The following period was characterised by extensive building activities. In the course of reconstruction, Vienna was largely turned into a baroque city. The most important architects were Johann Bernhard Fischer von Erlach and Johann Lukas von Hildebrandt. Most construction happened in the suburbs (Vorstädte), as the nobility began to cover the surrounding land with garden palaces, known as Palais. The best known are the Palais Liechtenstein, Palais Modena, Schönbrunn Palace, Palais Schwarzenberg, and the Belvedere (the garden palais of Prince Eugene of Savoy). In 1704, an outer fortification, the Linienwall, was built around the Vorstädte.

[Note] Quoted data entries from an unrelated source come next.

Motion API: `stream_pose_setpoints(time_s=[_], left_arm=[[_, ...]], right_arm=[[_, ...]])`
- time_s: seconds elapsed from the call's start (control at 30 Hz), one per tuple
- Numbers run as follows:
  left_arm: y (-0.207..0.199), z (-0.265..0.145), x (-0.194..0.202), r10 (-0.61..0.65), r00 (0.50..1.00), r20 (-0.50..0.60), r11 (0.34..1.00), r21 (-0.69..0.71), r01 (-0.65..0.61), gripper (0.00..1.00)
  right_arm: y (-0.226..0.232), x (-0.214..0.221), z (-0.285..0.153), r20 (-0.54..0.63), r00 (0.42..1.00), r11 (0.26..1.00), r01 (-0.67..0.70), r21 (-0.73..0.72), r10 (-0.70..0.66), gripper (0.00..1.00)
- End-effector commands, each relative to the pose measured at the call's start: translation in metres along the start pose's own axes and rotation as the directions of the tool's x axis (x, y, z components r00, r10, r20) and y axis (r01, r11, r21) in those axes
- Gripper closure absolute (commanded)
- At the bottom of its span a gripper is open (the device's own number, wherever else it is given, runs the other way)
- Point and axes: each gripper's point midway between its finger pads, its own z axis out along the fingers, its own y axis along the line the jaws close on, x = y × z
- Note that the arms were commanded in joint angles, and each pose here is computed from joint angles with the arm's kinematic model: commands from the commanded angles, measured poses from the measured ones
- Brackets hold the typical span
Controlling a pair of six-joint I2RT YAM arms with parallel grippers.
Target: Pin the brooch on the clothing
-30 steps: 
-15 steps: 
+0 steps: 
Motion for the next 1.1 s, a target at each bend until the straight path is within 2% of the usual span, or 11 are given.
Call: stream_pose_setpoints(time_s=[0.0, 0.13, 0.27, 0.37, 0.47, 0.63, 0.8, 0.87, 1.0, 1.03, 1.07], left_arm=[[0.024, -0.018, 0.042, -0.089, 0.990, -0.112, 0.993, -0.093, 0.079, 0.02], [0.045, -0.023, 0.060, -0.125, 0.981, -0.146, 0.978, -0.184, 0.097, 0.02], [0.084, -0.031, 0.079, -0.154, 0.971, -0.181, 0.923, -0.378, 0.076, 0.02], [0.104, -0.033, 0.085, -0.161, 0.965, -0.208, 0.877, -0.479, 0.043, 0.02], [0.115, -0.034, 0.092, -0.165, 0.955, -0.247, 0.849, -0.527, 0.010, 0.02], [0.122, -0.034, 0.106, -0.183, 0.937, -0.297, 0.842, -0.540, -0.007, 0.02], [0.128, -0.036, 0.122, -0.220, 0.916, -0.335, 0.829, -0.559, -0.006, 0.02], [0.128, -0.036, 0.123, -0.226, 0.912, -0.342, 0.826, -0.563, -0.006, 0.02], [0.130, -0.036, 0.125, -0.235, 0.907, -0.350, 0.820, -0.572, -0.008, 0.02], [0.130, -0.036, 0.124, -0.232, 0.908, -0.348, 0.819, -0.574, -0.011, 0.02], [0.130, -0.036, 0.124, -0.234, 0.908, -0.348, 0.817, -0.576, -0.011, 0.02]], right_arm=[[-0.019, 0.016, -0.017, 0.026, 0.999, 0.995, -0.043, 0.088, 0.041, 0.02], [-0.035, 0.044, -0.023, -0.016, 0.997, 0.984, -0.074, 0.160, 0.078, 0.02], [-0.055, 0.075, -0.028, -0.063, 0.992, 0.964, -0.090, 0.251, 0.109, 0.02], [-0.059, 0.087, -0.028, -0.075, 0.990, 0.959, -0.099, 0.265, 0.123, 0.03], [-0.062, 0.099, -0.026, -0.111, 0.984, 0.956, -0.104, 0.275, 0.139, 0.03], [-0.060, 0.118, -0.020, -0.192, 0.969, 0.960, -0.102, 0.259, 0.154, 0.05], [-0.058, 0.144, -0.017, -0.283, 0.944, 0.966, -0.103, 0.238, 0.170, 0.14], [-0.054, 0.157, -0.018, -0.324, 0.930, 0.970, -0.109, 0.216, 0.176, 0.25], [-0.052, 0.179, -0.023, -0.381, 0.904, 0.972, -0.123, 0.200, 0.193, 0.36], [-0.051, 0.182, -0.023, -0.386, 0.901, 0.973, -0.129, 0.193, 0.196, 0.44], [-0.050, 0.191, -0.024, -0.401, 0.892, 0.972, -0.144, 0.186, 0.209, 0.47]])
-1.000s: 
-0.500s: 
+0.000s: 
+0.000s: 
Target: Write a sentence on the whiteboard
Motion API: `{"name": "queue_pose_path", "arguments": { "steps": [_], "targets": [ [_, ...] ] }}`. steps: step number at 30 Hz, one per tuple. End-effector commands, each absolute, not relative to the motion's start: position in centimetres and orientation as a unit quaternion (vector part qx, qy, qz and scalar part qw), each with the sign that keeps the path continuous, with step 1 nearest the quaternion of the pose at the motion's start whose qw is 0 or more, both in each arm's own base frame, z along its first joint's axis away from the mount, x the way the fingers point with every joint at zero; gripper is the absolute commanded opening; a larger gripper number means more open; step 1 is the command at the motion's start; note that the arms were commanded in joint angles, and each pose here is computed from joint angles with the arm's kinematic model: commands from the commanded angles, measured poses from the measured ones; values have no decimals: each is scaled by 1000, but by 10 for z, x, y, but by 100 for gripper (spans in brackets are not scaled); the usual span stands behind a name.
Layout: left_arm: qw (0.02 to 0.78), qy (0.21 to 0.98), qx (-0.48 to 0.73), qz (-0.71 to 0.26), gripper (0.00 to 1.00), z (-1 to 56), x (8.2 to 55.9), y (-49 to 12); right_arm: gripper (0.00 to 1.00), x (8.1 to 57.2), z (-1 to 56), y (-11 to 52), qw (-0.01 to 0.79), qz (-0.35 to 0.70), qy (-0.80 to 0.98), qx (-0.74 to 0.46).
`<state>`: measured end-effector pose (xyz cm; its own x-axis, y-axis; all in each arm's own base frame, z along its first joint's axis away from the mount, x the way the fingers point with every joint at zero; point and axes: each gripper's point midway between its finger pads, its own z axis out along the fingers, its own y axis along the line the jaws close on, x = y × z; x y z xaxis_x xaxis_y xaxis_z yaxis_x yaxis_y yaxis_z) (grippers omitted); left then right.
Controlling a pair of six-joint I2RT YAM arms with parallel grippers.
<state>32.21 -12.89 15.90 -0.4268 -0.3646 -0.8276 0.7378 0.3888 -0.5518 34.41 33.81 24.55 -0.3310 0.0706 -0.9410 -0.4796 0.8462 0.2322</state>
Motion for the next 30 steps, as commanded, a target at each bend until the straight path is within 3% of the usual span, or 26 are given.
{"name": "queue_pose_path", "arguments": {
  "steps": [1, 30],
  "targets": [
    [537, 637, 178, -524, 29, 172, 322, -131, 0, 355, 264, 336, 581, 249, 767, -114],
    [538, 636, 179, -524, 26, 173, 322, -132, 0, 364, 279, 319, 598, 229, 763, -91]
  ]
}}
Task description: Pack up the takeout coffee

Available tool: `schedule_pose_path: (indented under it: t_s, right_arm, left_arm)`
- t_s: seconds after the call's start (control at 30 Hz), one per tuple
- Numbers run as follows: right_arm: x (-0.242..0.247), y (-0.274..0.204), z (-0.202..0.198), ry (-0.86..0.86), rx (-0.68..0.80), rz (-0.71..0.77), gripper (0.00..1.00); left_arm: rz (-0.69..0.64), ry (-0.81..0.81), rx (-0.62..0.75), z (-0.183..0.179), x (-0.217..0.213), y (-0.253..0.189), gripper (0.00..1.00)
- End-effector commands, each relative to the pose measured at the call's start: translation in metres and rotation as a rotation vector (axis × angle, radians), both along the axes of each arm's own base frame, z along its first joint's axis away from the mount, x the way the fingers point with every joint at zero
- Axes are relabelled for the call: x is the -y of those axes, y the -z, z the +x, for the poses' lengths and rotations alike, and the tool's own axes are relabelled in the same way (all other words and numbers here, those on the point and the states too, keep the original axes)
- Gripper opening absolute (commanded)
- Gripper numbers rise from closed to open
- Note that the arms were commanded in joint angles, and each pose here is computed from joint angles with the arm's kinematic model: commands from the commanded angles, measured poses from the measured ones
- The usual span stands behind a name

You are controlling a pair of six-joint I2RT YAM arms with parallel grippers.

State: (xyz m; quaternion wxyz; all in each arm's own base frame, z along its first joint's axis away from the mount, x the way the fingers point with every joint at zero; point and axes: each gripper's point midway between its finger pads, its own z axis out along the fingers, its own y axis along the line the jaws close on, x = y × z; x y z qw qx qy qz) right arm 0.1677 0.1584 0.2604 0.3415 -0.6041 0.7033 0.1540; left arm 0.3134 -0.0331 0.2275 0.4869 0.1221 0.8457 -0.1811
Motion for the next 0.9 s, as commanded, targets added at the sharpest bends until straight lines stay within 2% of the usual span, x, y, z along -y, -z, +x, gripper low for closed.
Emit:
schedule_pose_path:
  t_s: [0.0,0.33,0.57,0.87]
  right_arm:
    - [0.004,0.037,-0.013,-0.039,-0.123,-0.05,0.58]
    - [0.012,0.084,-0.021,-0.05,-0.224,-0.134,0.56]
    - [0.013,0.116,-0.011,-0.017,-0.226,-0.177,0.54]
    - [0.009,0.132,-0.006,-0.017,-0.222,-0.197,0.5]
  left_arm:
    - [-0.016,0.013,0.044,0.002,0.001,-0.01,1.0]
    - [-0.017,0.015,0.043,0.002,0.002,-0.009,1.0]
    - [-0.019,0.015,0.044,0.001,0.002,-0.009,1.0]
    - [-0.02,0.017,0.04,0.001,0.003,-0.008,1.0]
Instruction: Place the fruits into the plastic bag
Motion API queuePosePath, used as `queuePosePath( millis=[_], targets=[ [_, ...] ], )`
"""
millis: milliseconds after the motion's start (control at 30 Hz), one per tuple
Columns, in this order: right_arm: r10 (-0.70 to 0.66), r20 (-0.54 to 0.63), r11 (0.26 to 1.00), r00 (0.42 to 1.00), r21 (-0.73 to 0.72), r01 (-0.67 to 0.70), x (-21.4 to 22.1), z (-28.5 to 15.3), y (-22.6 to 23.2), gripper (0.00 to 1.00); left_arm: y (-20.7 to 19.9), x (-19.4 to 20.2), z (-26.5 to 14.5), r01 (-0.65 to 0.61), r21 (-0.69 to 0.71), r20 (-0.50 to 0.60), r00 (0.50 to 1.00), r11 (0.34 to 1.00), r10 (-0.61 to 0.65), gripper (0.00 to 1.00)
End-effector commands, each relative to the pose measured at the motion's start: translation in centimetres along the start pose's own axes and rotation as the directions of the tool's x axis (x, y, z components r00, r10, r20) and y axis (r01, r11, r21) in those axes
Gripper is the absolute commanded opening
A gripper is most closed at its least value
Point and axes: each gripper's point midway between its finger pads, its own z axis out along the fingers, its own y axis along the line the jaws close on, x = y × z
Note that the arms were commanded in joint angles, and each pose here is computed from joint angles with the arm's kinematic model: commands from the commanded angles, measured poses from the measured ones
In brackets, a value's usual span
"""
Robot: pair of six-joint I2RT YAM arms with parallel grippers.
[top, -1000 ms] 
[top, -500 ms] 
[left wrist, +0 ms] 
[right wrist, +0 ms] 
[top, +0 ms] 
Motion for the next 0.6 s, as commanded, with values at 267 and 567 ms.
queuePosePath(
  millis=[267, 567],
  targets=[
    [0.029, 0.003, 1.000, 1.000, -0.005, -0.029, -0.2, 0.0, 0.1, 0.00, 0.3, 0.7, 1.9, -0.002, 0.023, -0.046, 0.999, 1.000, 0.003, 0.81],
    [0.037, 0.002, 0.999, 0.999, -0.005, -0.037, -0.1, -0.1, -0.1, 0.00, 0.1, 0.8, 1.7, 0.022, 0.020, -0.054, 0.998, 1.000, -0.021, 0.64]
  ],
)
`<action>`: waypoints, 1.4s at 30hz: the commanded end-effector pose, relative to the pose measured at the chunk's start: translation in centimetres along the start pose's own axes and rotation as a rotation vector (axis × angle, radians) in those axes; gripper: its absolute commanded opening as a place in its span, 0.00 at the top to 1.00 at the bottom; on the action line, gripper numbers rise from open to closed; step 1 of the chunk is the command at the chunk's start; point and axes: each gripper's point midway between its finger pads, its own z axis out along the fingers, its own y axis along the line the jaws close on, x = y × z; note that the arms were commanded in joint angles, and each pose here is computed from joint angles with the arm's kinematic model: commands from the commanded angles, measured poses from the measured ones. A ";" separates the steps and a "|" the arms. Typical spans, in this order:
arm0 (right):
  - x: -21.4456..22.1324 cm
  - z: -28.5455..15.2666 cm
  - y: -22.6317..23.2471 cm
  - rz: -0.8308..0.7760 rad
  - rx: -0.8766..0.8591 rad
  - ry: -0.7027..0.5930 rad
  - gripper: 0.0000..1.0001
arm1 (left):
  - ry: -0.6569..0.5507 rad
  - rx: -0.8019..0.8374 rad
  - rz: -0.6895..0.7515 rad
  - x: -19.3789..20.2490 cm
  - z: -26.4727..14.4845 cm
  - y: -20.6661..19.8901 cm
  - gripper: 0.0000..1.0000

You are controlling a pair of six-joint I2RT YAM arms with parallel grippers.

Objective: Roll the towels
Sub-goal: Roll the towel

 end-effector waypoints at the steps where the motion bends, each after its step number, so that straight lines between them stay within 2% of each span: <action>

After the extensive plague epidemics of 1679 and 1713, the population began to grow steadily. It is estimated that 150,000 people lived in Vienna in 1724, and 200,000 in 1790. At that time, the first factories were built, starting in Leopoldstadt. Leopoldstadt also became a site where many Jews lived, as they had been driven out of their 50-year-old ghetto in 1670. Hygienic problems began to become noticeable: sewers and street cleaning began to develop. Also in this time, the first house numbers (the Konskriptionsnummern) were issued, and the government postal system began to develop.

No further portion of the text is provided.